◆ **PROMPT**: All of the lines below are to be transcribed faithfully, with pictures excluded from the copy.

◆ **PROVIDED DATA**:
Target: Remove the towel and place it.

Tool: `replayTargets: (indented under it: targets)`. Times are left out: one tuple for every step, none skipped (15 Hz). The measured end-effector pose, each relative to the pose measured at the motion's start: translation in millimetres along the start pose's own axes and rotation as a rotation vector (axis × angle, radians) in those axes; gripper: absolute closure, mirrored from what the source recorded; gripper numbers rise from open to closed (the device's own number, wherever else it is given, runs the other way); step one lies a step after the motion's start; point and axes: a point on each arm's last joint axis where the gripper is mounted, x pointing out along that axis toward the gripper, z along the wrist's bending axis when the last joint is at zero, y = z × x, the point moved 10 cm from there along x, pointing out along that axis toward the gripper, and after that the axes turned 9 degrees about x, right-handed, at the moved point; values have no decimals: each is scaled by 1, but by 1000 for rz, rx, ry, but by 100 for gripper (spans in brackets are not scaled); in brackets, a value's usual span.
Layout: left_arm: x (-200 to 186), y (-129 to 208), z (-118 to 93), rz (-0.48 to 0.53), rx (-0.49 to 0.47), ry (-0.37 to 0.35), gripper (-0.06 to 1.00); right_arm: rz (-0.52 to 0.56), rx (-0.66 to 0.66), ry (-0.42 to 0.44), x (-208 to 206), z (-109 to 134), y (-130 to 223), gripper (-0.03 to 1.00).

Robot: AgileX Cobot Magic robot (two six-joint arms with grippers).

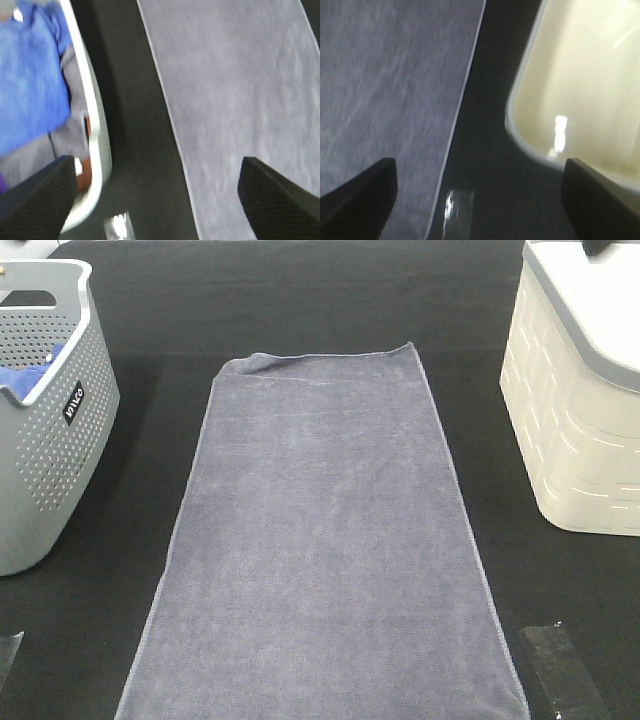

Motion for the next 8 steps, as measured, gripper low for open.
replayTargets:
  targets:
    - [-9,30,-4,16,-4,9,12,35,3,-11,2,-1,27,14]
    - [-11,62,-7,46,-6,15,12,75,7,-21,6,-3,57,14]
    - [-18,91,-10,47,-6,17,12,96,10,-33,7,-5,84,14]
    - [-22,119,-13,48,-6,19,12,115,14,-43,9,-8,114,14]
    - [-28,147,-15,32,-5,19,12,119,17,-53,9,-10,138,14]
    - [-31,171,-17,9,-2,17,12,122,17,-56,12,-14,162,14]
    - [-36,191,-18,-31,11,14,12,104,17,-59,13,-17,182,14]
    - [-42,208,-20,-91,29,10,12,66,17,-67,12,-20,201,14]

◆ **OUTPUT**:
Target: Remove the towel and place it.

Tool: `replayTargets: (indented under it: targets)`. Times are left out: one tuple for every step, none skipped (15 Hz). The measured end-effector pose, each relative to the pose measured at the motion's start: translation in millimetres along the start pose's own axes and rotation as a rotation vector (axis × angle, radians) in those axes; gripper: absolute closure, mirrored from what the source recorded; gripper numbers rise from open to closed (the device's own number, wherever else it is given, runs the other way); step one lies a step after the motion's start; point and axes: a point on each arm's last joint axis where the gripper is mounted, x pointing out along that axis toward the gripper, z along the wrist's bending axis when the last joint is at zero, y = z × x, the point moved 10 cm from there along x, pointing out along that axis toward the gripper, and after that the axes turned 9 degrees about x, right-handed, at the moved point; values have no decimals: each is scaled by 1, but by 1000 for rz, rx, ry, but by 100 for gripper (spans in brackets are not scaled); in brackets, a value's usual span.
Layout: left_arm: x (-200 to 186), y (-129 to 208), z (-118 to 93), rz (-0.48 to 0.53), rx (-0.49 to 0.47), ry (-0.37 to 0.35), gripper (-0.06 to 1.00); right_arm: rz (-0.52 to 0.56), rx (-0.66 to 0.66), ry (-0.42 to 0.44), x (-208 to 206), z (-109 to 134), y (-130 to 223), gripper (-0.03 to 1.00).

Robot: AgileX Cobot Magic robot (two six-joint arms with grippers).


Motion for the next 8 steps, as measured, gripper low for open.
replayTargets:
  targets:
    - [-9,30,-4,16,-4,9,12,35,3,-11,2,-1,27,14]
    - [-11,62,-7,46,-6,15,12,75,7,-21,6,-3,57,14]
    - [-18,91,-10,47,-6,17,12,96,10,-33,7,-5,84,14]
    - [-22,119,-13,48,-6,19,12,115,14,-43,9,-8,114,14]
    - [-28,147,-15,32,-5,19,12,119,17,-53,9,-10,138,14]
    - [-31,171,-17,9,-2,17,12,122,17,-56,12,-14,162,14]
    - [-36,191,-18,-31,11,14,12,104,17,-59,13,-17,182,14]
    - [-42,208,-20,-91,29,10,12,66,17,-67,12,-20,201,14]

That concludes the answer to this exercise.